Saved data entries
Start of Block

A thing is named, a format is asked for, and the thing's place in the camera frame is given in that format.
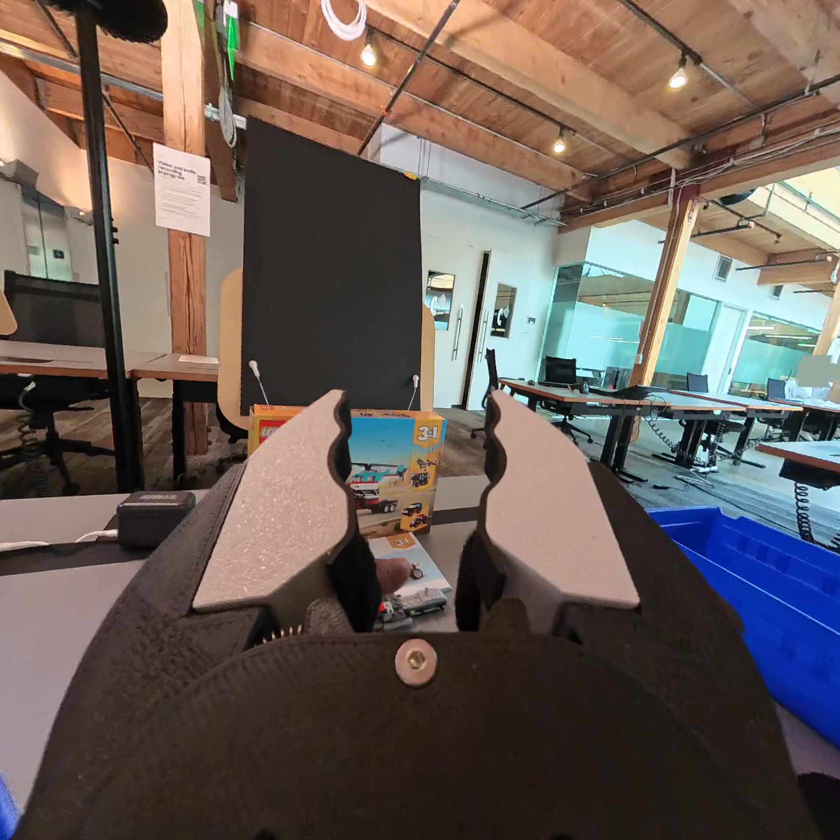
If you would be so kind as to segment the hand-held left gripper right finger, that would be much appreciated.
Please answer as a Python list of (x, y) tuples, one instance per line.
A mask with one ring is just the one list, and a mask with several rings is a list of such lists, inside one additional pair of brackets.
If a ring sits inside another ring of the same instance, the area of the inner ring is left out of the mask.
[(536, 634), (552, 634), (570, 606), (638, 609), (587, 457), (504, 391), (488, 398), (485, 430), (488, 486), (460, 556), (458, 630), (477, 632), (499, 602), (521, 604)]

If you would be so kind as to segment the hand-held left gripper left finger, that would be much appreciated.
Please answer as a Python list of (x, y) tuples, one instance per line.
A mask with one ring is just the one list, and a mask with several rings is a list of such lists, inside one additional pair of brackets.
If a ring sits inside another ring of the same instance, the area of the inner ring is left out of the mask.
[(195, 612), (268, 607), (286, 629), (334, 598), (356, 633), (373, 630), (382, 587), (346, 481), (351, 425), (346, 392), (331, 390), (247, 458)]

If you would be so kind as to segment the blue plastic bin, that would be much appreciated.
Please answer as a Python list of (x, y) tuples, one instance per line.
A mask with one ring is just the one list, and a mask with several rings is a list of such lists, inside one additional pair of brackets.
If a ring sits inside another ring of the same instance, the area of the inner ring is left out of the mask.
[(838, 555), (716, 507), (648, 515), (741, 618), (772, 698), (838, 748)]

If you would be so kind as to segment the person's left hand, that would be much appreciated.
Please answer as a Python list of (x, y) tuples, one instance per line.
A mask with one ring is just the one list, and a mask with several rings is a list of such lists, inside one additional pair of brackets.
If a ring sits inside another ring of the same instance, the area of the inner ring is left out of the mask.
[(380, 601), (403, 587), (411, 578), (412, 565), (406, 558), (376, 559), (375, 577), (380, 586)]

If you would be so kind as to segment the dark grey box device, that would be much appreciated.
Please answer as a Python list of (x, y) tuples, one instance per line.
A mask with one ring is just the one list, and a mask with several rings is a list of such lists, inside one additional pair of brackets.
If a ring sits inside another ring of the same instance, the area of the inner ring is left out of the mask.
[(196, 497), (186, 490), (139, 490), (116, 511), (117, 541), (129, 551), (152, 551), (194, 510)]

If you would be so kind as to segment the long wooden office table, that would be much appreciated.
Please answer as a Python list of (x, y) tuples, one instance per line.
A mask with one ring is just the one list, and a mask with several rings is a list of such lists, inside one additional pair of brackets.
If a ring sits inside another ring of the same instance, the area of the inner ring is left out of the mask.
[(683, 469), (694, 469), (698, 466), (697, 451), (701, 439), (711, 425), (727, 422), (730, 415), (744, 417), (743, 430), (731, 455), (732, 461), (740, 464), (743, 462), (746, 442), (760, 417), (783, 418), (785, 415), (802, 413), (804, 410), (800, 404), (789, 405), (730, 395), (668, 392), (643, 385), (632, 386), (629, 390), (630, 396), (621, 396), (618, 392), (605, 392), (603, 389), (583, 392), (580, 386), (540, 385), (502, 377), (499, 379), (499, 385), (507, 388), (513, 395), (524, 396), (532, 410), (548, 401), (558, 403), (560, 414), (567, 417), (609, 416), (611, 420), (602, 447), (601, 462), (624, 480), (636, 482), (643, 480), (627, 470), (625, 460), (638, 419), (650, 417), (682, 422), (681, 438), (677, 443), (668, 446), (672, 452), (658, 455), (658, 459)]

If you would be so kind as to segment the toy brick set box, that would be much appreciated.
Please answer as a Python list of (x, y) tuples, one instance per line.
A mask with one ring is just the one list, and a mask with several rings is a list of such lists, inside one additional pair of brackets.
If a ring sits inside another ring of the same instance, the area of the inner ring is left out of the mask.
[(390, 550), (414, 546), (414, 533), (431, 527), (446, 421), (434, 412), (350, 410), (349, 399), (330, 392), (312, 405), (255, 405), (249, 410), (249, 466), (243, 491), (276, 497), (290, 524), (281, 532), (309, 530), (342, 536), (356, 518), (362, 537), (384, 540)]

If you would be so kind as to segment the black office chair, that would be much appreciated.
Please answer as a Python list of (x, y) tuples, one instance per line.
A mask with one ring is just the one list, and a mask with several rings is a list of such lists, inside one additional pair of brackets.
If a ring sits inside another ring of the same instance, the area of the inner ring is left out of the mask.
[[(547, 355), (543, 362), (543, 379), (539, 382), (541, 385), (555, 388), (565, 387), (580, 394), (589, 392), (587, 382), (577, 374), (576, 359), (562, 359)], [(578, 443), (576, 434), (584, 435), (589, 444), (594, 443), (594, 439), (589, 433), (570, 424), (565, 416), (559, 421), (552, 421), (552, 425), (567, 434), (575, 444)]]
[(489, 400), (493, 393), (498, 390), (499, 388), (499, 381), (498, 381), (498, 372), (497, 372), (497, 357), (496, 357), (496, 350), (488, 349), (486, 351), (486, 365), (487, 365), (487, 372), (488, 372), (488, 385), (485, 391), (485, 394), (481, 400), (481, 407), (485, 410), (485, 422), (480, 427), (474, 427), (470, 430), (470, 438), (477, 439), (479, 435), (484, 435), (483, 440), (484, 443), (482, 444), (483, 449), (487, 449), (487, 407), (489, 404)]

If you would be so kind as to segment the closed instruction booklet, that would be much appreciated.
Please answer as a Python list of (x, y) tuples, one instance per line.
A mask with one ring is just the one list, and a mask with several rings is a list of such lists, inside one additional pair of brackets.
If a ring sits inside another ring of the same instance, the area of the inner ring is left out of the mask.
[(385, 537), (368, 539), (371, 552), (376, 560), (403, 558), (411, 565), (411, 575), (395, 594), (410, 595), (424, 588), (437, 589), (442, 593), (452, 590), (452, 585), (437, 567), (413, 532), (399, 532)]

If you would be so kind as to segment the white door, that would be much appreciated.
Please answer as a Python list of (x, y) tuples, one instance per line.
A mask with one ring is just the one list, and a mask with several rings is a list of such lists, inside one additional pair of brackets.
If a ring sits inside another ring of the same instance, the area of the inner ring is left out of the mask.
[(435, 321), (435, 408), (467, 408), (488, 267), (482, 247), (439, 236), (423, 242), (423, 303)]

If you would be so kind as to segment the black backdrop panel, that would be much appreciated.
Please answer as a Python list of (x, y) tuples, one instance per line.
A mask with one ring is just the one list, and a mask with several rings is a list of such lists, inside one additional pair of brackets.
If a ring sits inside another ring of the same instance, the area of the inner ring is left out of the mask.
[(248, 118), (241, 408), (405, 410), (421, 373), (421, 186)]

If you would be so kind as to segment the black light stand pole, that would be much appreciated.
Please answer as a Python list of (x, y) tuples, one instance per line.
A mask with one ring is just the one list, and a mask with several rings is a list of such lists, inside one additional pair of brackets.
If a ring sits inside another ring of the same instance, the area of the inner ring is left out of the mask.
[(160, 1), (51, 1), (38, 5), (79, 63), (115, 468), (119, 491), (130, 493), (144, 487), (142, 433), (137, 388), (127, 375), (123, 352), (98, 31), (130, 43), (150, 44), (165, 33), (168, 15)]

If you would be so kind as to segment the black computer monitor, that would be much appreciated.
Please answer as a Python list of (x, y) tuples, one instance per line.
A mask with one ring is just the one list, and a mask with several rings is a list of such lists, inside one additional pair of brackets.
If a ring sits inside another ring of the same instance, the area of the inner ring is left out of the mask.
[(16, 329), (2, 327), (4, 339), (77, 347), (104, 347), (98, 285), (4, 272), (3, 294)]

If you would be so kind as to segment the white paper notice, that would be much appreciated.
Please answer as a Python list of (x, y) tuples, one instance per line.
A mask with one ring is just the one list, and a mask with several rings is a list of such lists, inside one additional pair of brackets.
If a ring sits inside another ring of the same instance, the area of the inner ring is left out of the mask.
[(211, 162), (153, 144), (156, 226), (205, 238), (211, 234)]

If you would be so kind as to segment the wooden support post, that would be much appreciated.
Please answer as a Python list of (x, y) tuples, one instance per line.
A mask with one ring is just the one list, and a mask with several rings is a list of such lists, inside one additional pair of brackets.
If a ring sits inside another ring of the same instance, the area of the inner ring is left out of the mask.
[[(193, 2), (165, 1), (167, 29), (161, 39), (164, 144), (205, 153), (203, 44)], [(171, 344), (174, 353), (205, 355), (206, 240), (169, 229)]]
[(629, 377), (630, 386), (651, 385), (653, 382), (679, 275), (697, 222), (698, 194), (698, 185), (680, 188), (670, 209), (654, 288), (639, 332), (637, 354)]

End of Block

WORK TO BE COMPLETED:
Where a line above contains the string "black", copy that line.

OUTPUT:
If you would be so kind as to segment the black office chair, that would be much appreciated.
If you would be so kind as to segment the black backdrop panel, that would be much appreciated.
If you would be so kind as to segment the black light stand pole, that would be much appreciated.
If you would be so kind as to segment the black computer monitor, that would be much appreciated.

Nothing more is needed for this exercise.